The patents that would be put into a commons like this are coming from the wrong people. Those people already our friends and they're not likely to prosecute us.   In addition to that, the companies who donating patents are already cross-licensed with most of the other large patent holders.  So, the problem is, if we get in trouble with Microsoft or whoever Microsoft puts up in front of them as a proxy, IBM and HP already have a cross-license with that company. In a situation like that, the fact that their patents are in a pool won't make them useful for defensive purposes.

But in the same breath, Perens was careful not to criticize the OSDL.  "What should I say? Sure thanks! Let's not look a gift horse in the mouth.  OSDL means well" he told me.  "But,  this move is not going to be effective."  Perens also pointed out that the patents going into the pool don't really benefit the entire open source community, but rather just those entities that OSDL is associated with -- primarily Linux and open source code that's licensed under the GNU Public License (the GPL).  This of course is one of the bigger problems with open source.  While many on the outside view the open source community as one big free love movement, the truth is that it's heavily balkanized along the lines of dissimilar and non-interminglable licenses.  Both Perens and Rosen also seized the opportunity to say what it is the open source community really needs.  According to Perens, the one thing that's desperately needed is patent reform.  But he questions whether the OSDL could lead such an effort given how dependent the OSDL's board members are on their patent portfolios for revenues.  Said Perens:

This effort may distract from the legal reform we need.  Unfortunately, part of that is because if you look at OSDL's membership,  they are between a rock and hard place.  Most of OSDL's members  are patent holders who would profit from the tighter restrictions that come from patents in software.  IBM has the largest patent portfolio in the industry. HP is in top 10.  OSDL can try and take some half measures. But they can't address the problem the way it really needs to be addressed.   So, it's kind of weird.

As long as the patent system is what it is, Rosen has his own suggestion for where to apply resources (as opposed to establishing patent commons).  Said Rosen:

Patent attorneys helping open source can perhaps contribute more by helping us organize and search our existing prior art data bases to invalidate other companies' pesky patents rather than by filing a few more patent applications in order to give them away for free.

 

What's my take?

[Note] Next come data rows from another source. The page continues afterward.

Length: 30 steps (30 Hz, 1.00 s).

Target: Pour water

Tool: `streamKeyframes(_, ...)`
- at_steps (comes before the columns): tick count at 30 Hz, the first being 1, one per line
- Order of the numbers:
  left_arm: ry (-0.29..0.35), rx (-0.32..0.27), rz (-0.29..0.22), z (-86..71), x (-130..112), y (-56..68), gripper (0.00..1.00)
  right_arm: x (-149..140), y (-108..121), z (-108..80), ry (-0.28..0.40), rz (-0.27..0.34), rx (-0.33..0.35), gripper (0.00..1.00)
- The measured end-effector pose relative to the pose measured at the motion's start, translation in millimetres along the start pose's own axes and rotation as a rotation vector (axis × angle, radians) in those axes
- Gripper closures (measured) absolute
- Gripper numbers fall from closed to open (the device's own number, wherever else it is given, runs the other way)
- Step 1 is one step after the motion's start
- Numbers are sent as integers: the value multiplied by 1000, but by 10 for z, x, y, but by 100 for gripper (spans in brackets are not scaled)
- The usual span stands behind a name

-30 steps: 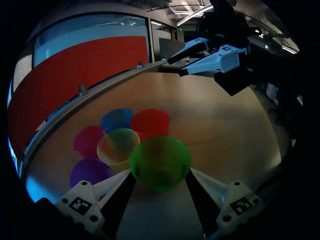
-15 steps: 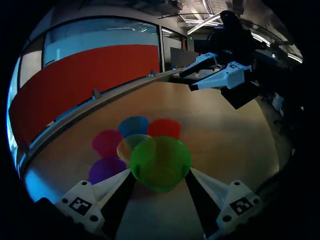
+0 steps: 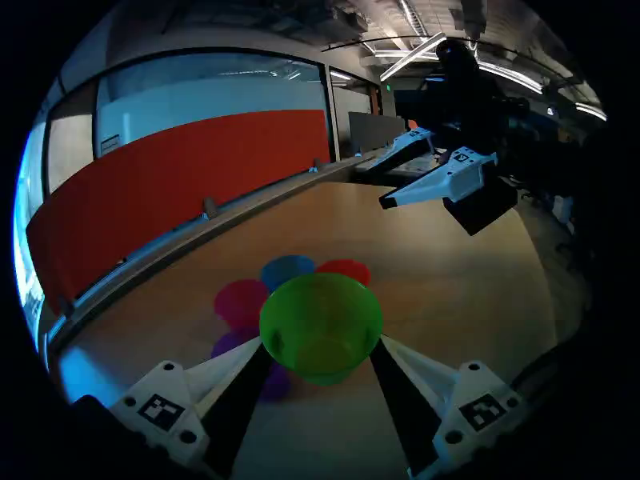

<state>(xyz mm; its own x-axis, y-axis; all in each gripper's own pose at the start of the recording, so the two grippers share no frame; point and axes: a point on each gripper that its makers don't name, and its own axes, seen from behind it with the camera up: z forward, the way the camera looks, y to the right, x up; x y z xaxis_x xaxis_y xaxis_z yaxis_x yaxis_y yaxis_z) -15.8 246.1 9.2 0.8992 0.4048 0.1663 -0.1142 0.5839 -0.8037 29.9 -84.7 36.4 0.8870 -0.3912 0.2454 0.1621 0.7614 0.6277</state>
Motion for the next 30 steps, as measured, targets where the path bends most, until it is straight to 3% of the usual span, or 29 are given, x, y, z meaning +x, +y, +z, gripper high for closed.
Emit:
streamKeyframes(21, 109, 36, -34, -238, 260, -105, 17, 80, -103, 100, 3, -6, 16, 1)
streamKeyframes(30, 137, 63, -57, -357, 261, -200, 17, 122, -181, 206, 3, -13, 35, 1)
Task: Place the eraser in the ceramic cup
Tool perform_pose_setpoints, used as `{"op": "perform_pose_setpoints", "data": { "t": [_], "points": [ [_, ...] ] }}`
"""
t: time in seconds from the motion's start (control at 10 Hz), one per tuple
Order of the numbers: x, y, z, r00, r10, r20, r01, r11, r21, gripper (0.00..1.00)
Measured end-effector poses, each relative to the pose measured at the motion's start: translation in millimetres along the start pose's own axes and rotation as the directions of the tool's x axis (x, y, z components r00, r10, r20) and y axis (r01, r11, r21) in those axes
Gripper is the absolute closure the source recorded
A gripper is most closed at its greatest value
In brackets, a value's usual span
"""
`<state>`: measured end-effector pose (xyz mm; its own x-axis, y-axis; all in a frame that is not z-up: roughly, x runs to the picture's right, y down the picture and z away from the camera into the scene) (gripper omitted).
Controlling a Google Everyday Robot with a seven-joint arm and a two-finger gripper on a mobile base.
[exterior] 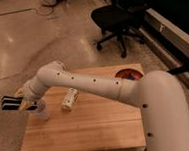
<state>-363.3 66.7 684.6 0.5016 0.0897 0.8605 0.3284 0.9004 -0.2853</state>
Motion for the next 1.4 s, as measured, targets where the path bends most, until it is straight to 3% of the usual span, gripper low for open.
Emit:
{"op": "perform_pose_setpoints", "data": {
  "t": [0.2,0.4,0.5,0.9,1.4],
  "points": [
    [4,0,1,1.0,-0.01,0.017,0.01,1.0,0.024,0.46],
    [13,6,4,1.0,-0.005,0.025,0.004,1.0,0.027,0.26],
    [17,10,7,1.0,0.001,0.027,-0.002,1.0,0.024,0.21],
    [30,15,12,0.999,0.025,0.028,-0.026,0.999,0.028,0.2],
    [18,0,-10,0.999,-0.008,0.046,0.003,0.994,0.109,0.2]
  ]
}}
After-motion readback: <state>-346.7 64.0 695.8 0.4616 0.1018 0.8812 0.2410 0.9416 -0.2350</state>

Given how small the open source community is -- and what I mean by that is the number of people who are influencing its direction and who are really empowered to make changes -- just about any move on the patent front really requires that everyone preach to the same choir.  That hasn't been the case for as long as I've been following the intellectual property issues as they relate to open source and clearly, things are not changing.  The move by OSDL certainly comes across as being a nice gesture and the organization's heart may be in the right place.  But ultimately, another isolated defense mechanism -- in addition to the pledges, defense funds, indemnifications, new licenses like the CDDL that require patent grants, etc. -- is just more confusing to the market and is unlikely to have a noticeable impact on the overall situation.   The only way licensees of open source will end up exposed to less risk as a result of this or any other commons is if it simply encourages more patent holders to donate those patents to the public domain. And, as Rosen pointed out, there are other easier ways to do that.